In-development process needed

We’ve got policies and tooling to go with it that relates to the transition from the end of one development cycle to the start of the next. Unfortunately, we don’t really have anything in place for during the development cycle. I think we have kind of organically done what has needed to happen, but I’ve also noted cases where we have missed things. I think if we were a much bigger team we wouldn’t need this, but we’re not.

That said, I think that putting something in place would allow us to be more proactive, allowing us to better assess the scale of the workload and thus, better delegate it to the right contributors. I don’t claim to know what the right thing to do is, so I am reaching out to the community for input.

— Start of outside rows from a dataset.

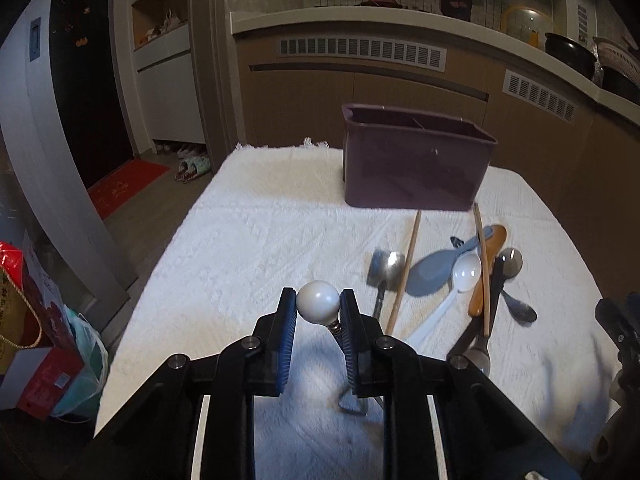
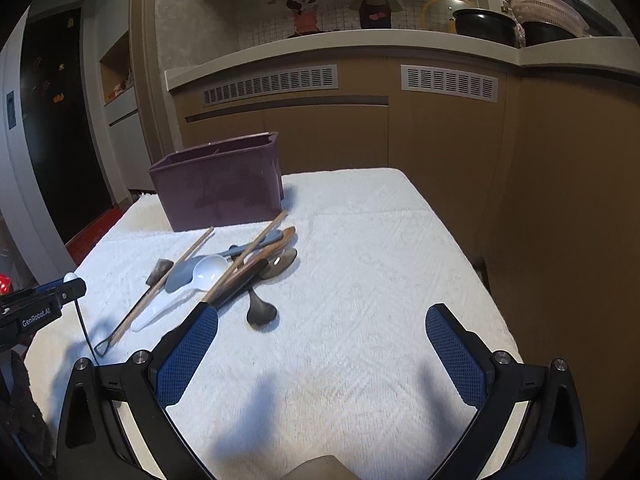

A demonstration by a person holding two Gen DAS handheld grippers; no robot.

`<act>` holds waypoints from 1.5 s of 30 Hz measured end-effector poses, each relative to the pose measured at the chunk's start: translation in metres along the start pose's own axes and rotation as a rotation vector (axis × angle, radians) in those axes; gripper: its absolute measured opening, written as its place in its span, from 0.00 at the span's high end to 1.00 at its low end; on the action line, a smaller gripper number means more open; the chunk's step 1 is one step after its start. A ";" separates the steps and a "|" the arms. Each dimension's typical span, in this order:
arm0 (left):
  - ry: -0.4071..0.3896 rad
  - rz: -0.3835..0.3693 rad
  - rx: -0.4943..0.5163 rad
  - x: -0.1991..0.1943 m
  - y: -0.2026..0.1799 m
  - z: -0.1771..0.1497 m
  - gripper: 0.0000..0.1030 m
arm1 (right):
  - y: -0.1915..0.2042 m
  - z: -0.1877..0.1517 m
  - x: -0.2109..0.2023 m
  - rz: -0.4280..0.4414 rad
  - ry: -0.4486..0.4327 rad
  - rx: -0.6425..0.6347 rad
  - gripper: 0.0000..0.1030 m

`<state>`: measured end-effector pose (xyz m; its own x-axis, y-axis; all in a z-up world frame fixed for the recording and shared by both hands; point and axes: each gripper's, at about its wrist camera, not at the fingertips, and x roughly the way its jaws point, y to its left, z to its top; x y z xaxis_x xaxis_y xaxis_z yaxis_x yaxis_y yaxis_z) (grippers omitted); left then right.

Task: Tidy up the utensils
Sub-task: 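Reach the left tool to the white-ball spoon and close on its ball handle, then grasp the silver slotted spatula handle with the right tool while the left tool holds the spoon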

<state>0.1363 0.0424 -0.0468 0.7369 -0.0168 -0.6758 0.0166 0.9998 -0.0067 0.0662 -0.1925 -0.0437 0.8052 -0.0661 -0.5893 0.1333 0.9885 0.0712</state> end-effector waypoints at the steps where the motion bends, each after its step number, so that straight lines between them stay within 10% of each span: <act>1: -0.008 0.001 -0.005 0.001 0.003 0.005 0.81 | 0.002 0.006 0.003 0.000 -0.002 -0.003 0.00; 23: -0.024 -0.092 0.007 -0.007 0.070 0.032 0.81 | 0.128 0.025 0.097 0.166 0.260 -0.227 0.35; 45: -0.010 -0.123 0.028 0.026 0.038 0.033 0.80 | 0.084 0.029 0.073 0.077 0.218 -0.202 0.35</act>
<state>0.1788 0.0800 -0.0402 0.7346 -0.1399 -0.6639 0.1262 0.9896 -0.0689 0.1532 -0.1184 -0.0576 0.6623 0.0193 -0.7490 -0.0587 0.9979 -0.0262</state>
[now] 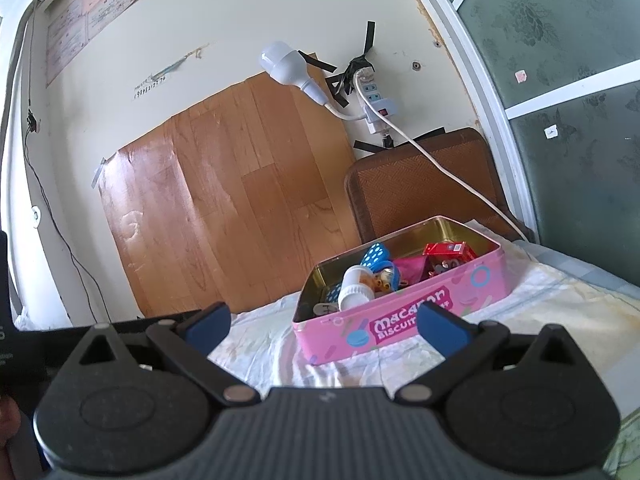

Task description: Organize rigid objects

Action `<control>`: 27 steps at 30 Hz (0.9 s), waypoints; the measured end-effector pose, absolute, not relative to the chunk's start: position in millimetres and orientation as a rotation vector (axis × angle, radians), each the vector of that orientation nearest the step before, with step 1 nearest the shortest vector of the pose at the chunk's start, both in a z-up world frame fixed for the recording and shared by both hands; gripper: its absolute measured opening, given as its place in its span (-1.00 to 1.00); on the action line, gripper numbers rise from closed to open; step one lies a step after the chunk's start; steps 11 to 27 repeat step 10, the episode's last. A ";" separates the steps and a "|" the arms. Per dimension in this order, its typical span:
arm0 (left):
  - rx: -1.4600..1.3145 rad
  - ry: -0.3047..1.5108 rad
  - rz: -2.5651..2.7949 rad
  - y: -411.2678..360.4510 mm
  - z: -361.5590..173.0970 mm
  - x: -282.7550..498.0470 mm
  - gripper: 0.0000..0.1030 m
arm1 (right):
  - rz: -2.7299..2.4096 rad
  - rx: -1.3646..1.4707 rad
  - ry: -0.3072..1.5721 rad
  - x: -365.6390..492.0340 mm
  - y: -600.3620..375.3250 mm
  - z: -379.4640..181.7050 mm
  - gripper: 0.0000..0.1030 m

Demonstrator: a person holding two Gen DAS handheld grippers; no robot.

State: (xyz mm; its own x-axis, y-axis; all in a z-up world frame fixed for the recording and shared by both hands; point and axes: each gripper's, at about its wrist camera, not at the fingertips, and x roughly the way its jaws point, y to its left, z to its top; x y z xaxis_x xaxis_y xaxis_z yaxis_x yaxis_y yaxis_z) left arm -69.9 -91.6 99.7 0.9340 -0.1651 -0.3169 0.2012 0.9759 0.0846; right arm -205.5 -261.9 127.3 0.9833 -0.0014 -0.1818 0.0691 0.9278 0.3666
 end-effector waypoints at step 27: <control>0.117 0.309 -0.232 -92.0 98.6 -70.7 1.00 | -0.040 0.383 0.182 -205.1 -261.4 126.5 0.99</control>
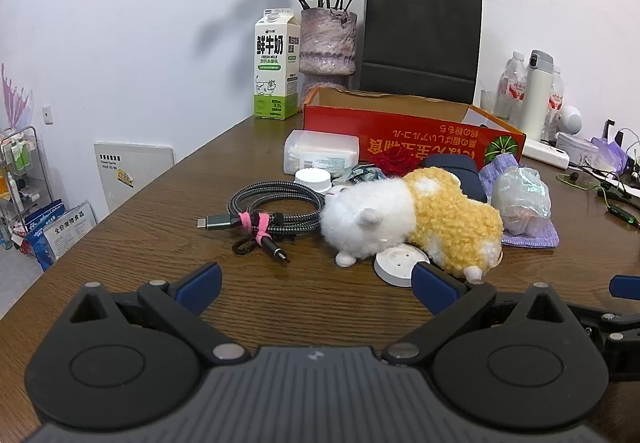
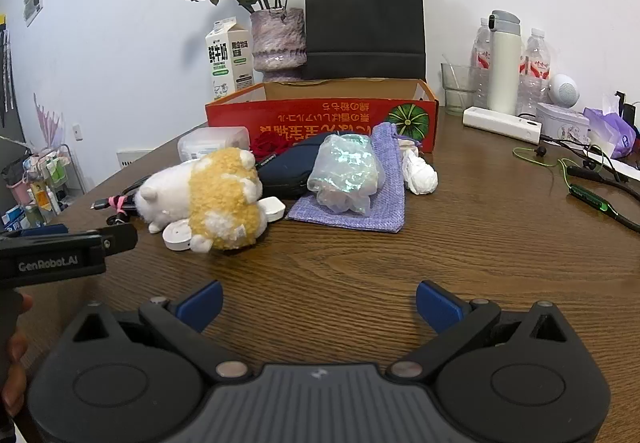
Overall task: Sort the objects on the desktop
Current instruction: 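Move the right tool toward the clear iridescent plastic bag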
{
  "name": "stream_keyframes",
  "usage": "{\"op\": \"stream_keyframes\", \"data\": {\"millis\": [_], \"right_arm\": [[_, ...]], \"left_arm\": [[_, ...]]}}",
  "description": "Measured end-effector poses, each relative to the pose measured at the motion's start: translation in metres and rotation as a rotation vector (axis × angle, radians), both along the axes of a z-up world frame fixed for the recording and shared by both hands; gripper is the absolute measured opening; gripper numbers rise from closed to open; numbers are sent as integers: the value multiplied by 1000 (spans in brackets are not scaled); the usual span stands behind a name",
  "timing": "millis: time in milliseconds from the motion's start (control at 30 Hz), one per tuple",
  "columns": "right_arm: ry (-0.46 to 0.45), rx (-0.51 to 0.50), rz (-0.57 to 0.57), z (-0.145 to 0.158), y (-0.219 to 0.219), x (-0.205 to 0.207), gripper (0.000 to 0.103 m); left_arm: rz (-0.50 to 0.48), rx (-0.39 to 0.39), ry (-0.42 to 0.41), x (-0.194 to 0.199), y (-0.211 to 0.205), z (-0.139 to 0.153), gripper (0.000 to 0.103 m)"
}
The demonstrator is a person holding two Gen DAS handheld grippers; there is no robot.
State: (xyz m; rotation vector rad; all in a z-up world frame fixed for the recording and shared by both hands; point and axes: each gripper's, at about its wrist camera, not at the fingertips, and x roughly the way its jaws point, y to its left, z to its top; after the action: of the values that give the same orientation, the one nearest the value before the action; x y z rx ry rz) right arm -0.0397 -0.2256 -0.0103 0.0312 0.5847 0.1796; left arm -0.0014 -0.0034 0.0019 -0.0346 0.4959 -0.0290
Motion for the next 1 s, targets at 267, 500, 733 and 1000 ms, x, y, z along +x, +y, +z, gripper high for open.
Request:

That said, here are some areas where I know we need to pay attention to:

  • Merges from Debian.
    • I’m currently working on a script to run through our packageset and then dig through MoM to figure out which packages are problematic, if any. I’ve affectionately named it lubumom.sh.
  • Upstream development, both in terms of new commits as well as release planning.
    • The incoming wiki page intends to cover instances of interesting (especially bug-fixing) commits.
    • There is really nothing to cover release planning outside of this.
    • We should also be regularly be participating in discussions in issues and other forums so that we can make sure that our users concerns are represented.
    • The big ones here are LXQt and Calamares, so that should be pretty simple.
  • The new code needed wiki lists tasks that really should require us and not upstream to generate new code.
    • In some cases, upstream may decide to implement solutions, so we should watch for that.
    • Regardless of upstream, this should always be reviewed as there a chance one of the issues could get resolved.
  • The unassigned/scopeless meta-task should always be reviewed as some of those may be more feasible given current circumstances.

Right off the top of my head, I’m kind of wondering if it shouldn’t be someone’s task to review all of these things weekly and present the results to the meetings. That person could rotate weekly so as to distribute the workload. I think giving someone the responsibility will better ensure that these things will get done.

Thoughts?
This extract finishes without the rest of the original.